United Kingdom-based Digital Photographer Magazine interviewed me for their current edition (Magazine Issue #173) on Instagram best practices for photographers. The article is titled “Market Yourself on Instagram”, but it is gated, unfortunately. However, I did keep a copy of my answers, which you can find below.
DP: Do you use Instagram to post the same content as your other social media sites?
GL: When it comes to photography, yes, for the most part. I find that crossover between social networks – 500 Pixels to Facebook to Flickr to Instagram to Twitter – is minimal. Each network has its own audiences.
Some photos don’t translate well due to the format, which almost forces you to be literal about the rule of thirds. For example, I love this Super Moon photo with the Washington Monument in the lower left for foreground (above), but it breaks the rules. It would never work in Instagram. The photo would be cropped either as another full moon photo, or a Washington Monument pic. Extended in a wide format it would be too small. So I wouldn’t post it in Instagram.
DP: How do you think the platform helps emerging photographers reach new audiences?
Me shamelessly promoting myself at the White House Correspondents Dinner.
GL: I think Instagram has become much more mainstream in the past two years, and is in many ways is starting to replace Twitter. So it’s a good place to brand yourself, regardless of your type of photography. But, for many of us that’s where it ends.
Portrait and wedding photographers could use it for lead generation, but it would require them to actually network with other people, like and comment. It would not work to just post pics for most. Instagram also has additional potential for photojournalists.
DP: Does Instagram’s limited format enhance or impinge creativity?
GL: I wrote four years ago about my dislike for most of the images, and I still don’t like it. LOL. What many of us would consider dodging or burning or adding a bit more yellow to the temperature is replaced with filters. And as a result, bad images are glossed over.
But for the average point and click person, it improves their efforts. And for all intents and purposes, that’s what smartphones have become, point and click cameras.
Most importantly, though, Instagram allows people to share their lives in a visual manner. Everyone uses visual media to communicate about their lives. Because of this viral social network, many more people are falling in love with photography. That’s a good thing.
Over time I have come to realize that Instagram makes good photography stand out that much more. It’s kind of like a Pultizer Prize caliber writer clearly distinguishes himself in an email correspondence compared to the average office worker’s prose. People can see which folks know how to communicate with a lens, and that’s where photographers start to brand themselves.
DP: How do you use hashtags and geotagging to increase your reach?
GL: I try to use at least five hashtags per pic, and geotag the photos with location. The reality is that this increases reach by 20-30% per pic. It exposes your work to people who search by topical area, news trend, and location. In my mind, that’s just smart marketing.
DP: In your opinion, what are its biggest drawbacks and advantages?
GL: The power of Instagram as its own type of social photography is both its biggest drawback and its greatest advantage.

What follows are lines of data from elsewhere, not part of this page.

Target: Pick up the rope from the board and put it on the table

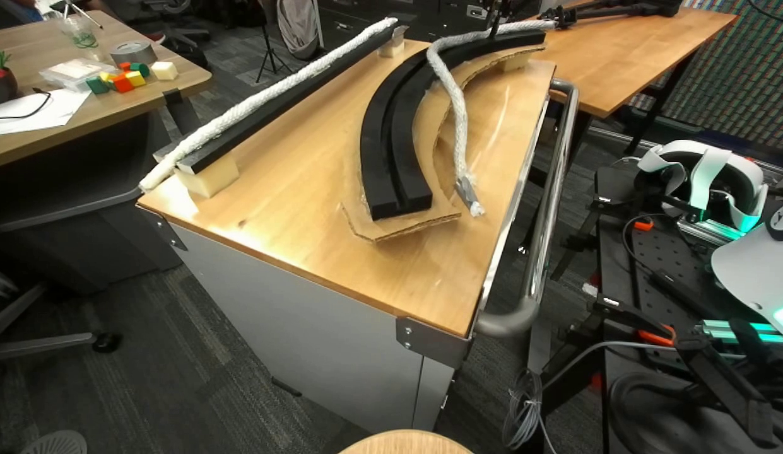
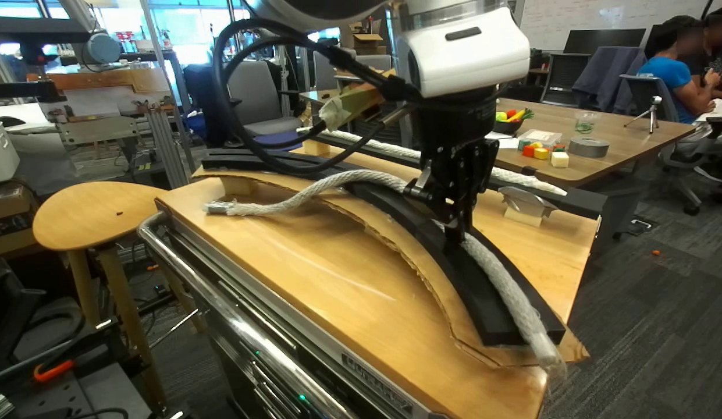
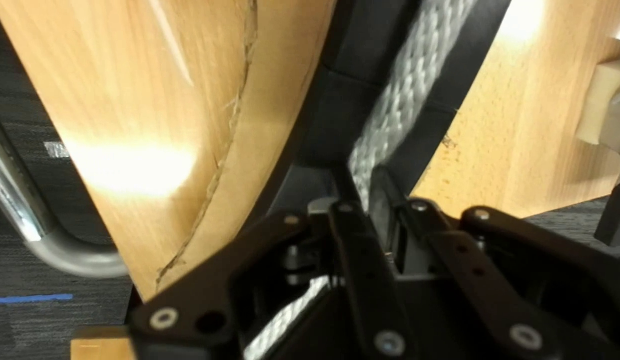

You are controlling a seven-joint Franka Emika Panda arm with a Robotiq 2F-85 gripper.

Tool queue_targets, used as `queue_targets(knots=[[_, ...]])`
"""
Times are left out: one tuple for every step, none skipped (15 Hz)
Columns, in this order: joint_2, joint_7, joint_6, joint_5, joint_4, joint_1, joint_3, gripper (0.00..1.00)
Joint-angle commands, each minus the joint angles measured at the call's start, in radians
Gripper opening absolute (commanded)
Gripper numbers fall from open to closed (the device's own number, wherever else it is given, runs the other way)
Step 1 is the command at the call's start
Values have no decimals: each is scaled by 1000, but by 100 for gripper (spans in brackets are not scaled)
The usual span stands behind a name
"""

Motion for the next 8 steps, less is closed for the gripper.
queue_targets(knots=[[17, 21, 22, 4, 17, 27, -27, 0], [10, 17, 18, 8, 12, 28, -28, 1], [-3, 13, 7, 10, 6, 30, -29, 2], [-27, 13, -10, 2, -6, 32, -29, 2], [-51, -1, -36, 5, -16, 34, -27, 2], [-94, -15, -59, 1, -39, 36, -25, 2], [-133, -34, -63, 3, -65, 37, -22, 2], [-184, -50, -64, -13, -97, 38, -19, 2]])
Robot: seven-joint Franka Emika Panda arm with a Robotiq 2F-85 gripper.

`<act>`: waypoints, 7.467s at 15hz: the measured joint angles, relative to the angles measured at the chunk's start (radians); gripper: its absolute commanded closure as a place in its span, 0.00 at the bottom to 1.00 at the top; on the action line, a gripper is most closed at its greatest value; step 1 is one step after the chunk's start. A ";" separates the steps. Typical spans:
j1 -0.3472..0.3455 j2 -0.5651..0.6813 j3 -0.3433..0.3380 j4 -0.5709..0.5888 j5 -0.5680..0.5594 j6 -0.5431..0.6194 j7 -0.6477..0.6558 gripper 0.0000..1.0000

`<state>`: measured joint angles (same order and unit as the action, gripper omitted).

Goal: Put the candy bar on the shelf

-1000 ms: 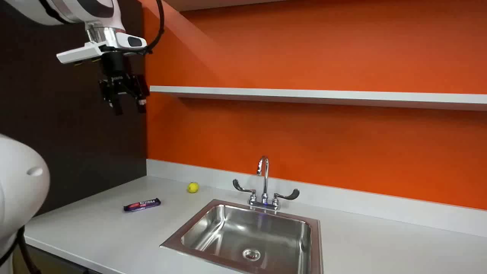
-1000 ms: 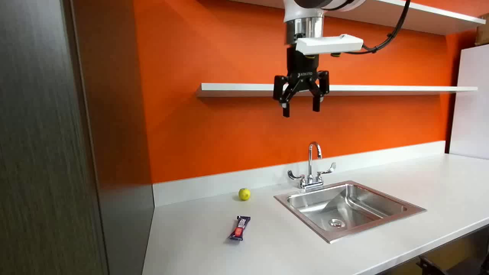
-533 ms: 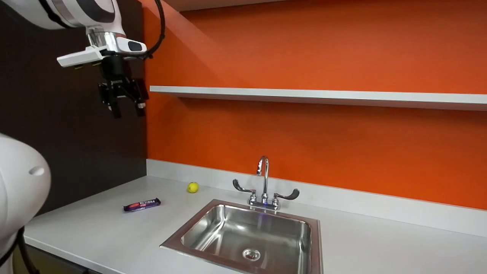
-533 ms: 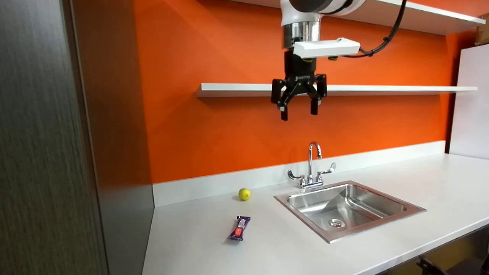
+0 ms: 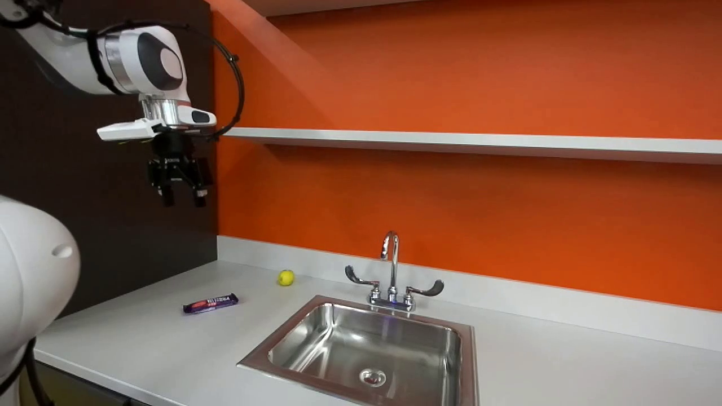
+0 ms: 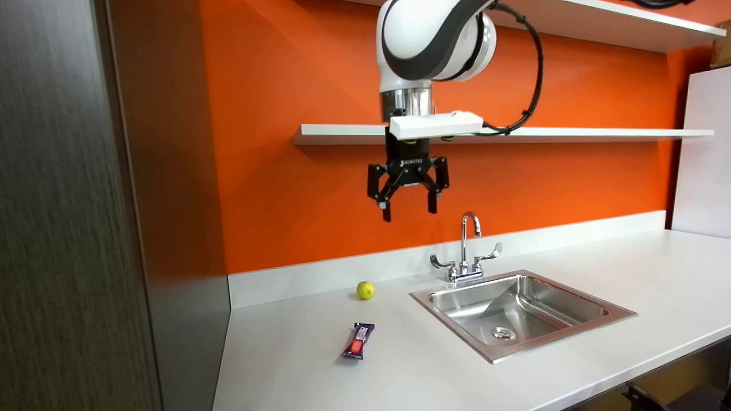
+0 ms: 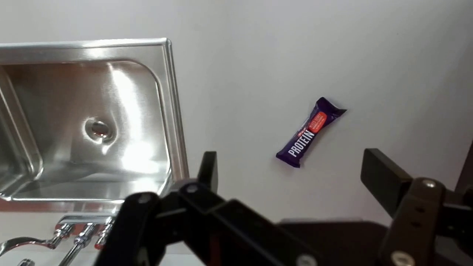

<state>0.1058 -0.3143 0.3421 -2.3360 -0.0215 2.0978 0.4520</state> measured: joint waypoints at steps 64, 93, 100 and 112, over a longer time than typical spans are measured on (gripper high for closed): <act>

Instagram is life stream/photoblogging in my mind. Like blogging it can create a sense of expertise for inexperienced smartphone heroes. Within their medium they are just that.
But outside of Instagram, their photography may not be as strong. To successfully expand their skills, they may need more practice, or need to learn about lighting to take their photography to the next level, or might simply need to learn manual camera basics like ISO, aperture and shutter speed.
For an Instagram hero, this might be extraordinarily frustrating. They may simply retreat rather than grow and become the photographer they probably could be. This happened with many bloggers who were good writers, but could not conquer other media like magazines, books and traditional journalism.
A champion on one level is a neophyte on another.
The same could be said for pro photographers who post their outstanding work on the network, and find it undiscovered. They are neophytes in social media and in particular, Instagram. So perhaps they walk away.
When these two worlds collide — the point and click heroes with the tried and true photography experts — is when photography grows and becomes a wider, more appreciated art form.
I came to photography ten years ago through blogging and social media, the need for original images was critical. But I would not be the photographer I am today if it were not for 1) a passion for creating visual art and 2) the expert photographers who took me under their wing, and showed me how to realize more of my potential. We need each other in this digital world.